Now crofters and farmers on the outcrops are charging access to their land in an effort to reap some of the rewards from the dramatic uptick in visitors.
The national tourism board, Visit Faroe Islands, has begun warning hikers of the new restrictions being put in place by landowners.
“Several popular hiking routes in the Faroe Islands have implemented restrictions regarding access to the area and now require a mandatory payment for walking in that location,” says their website.
There are now credit card readers at the gates to some valleys.
The scenes, which have recently caught the attention of travel influencers, have become the new cash cow for the regions.
The Drangarnir sea stacks, located between Vagar and the islet Tindholmur, can now only be accessed with a guide for around 600 Danish Krone ($140).
Until now visitors to the remote tracts of land have been hard to govern. In some cases this has been cause for concerns over visitor safety.

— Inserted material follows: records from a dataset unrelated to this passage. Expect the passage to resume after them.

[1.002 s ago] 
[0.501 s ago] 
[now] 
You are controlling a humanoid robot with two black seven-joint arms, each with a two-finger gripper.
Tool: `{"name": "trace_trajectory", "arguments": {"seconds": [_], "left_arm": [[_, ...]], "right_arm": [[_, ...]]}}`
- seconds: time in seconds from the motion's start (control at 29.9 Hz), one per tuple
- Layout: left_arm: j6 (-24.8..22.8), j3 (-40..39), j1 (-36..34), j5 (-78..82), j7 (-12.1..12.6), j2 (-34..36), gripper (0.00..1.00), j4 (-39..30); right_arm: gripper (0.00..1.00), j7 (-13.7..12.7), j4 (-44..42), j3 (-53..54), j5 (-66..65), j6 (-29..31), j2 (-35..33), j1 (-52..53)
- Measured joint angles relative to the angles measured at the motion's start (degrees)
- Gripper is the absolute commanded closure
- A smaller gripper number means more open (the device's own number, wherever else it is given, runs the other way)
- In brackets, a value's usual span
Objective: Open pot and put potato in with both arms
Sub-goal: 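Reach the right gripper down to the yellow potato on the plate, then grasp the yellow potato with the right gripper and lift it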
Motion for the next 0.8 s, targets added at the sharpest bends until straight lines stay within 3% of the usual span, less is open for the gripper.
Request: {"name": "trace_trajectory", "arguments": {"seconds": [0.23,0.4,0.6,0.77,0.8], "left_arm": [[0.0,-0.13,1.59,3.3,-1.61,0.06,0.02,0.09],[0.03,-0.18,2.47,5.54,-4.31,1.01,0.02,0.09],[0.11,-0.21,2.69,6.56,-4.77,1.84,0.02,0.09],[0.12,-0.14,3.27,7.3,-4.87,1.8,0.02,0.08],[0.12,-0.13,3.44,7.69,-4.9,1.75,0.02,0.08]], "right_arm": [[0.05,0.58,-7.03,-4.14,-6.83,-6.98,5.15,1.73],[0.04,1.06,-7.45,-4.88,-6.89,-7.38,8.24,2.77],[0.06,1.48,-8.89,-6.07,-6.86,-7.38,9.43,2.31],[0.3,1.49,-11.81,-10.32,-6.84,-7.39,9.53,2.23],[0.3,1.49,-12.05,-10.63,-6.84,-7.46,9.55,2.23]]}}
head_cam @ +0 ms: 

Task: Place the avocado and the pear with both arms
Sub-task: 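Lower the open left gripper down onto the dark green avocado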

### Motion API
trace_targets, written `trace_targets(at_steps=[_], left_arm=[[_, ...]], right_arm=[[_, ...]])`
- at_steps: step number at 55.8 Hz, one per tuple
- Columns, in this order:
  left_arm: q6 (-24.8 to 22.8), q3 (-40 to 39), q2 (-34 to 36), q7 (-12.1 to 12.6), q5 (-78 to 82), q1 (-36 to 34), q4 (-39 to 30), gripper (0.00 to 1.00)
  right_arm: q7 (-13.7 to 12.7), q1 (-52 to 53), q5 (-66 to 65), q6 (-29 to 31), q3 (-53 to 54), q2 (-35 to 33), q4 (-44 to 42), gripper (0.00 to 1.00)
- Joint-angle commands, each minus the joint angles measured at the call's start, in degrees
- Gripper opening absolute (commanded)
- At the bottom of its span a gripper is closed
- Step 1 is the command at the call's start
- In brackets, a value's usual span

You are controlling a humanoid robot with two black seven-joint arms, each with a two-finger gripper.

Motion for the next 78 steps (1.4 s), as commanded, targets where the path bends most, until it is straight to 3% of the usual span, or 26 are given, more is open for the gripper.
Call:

Asking hikers to leave plans and expected return times on the dash of their cars is the kind of trusting initiative that wouldn’t happen anywhere else.
But now farmers in the remote Atlantic islands are using post Viking-era laws to justify their ability to charge tourists.
The “Sheep Letter” from 1298 sets out the rules about compensation for trespass on your land.
The Faroes’ Minister for Trade and Industry, Hogni Hoydal, says that tourism may force them to rewrite their founding laws.
“If tourists pay a fee, or environment tax, then we need to ensure the money is used to protect nature,” he was quoted as saying by the Guardian. “And, I don’t think people should be charging without offering a service.”
In a community of just 55,000 islanders, the Faroe Islands now see more than 110,000 visitors a year.
Tourism taxes have been considered in the Faroe Islands’ “bottom-up” 2030 Tourism Strategy, with claims it is unique in giving farmers the freedom to manage tourism revenue. “It’s the first of its kind to be done in the tourism sector worldwide,” Visit Faroe Islands claims.
It’s a brave decision, given the tourism sector is now worth 6 per cent of exports and more than $200 million to the islands a year.
And the face of that tourism is changing - this year the Faroe Islands gained their first Michelin-Starred restaurant, KOKS, with honourable mentions for two other kitchens, Raest and ROKS, in the Denmark guide.
There are a lot of jobs and possibilities that have suddenly come into existence with the tourism boom.
“When I was at school, all I could think about was getting away from the Faroe Islands,” says project manager Rannva Pousen at 62°N travel agency.
“[Tourism] has given many Faroese people a new perspective on their own home, travelling much more domestically than before.”
However, the tourism boom is somewhere this remote and exposed to the weather, an increase in footfall can lead to erosion and potentially a negative effect on other visitors’ experiences.
The tourism body has had to adapt from encouraging visitors to the remote windswept islands to issuing PSAs on safety and etiquette.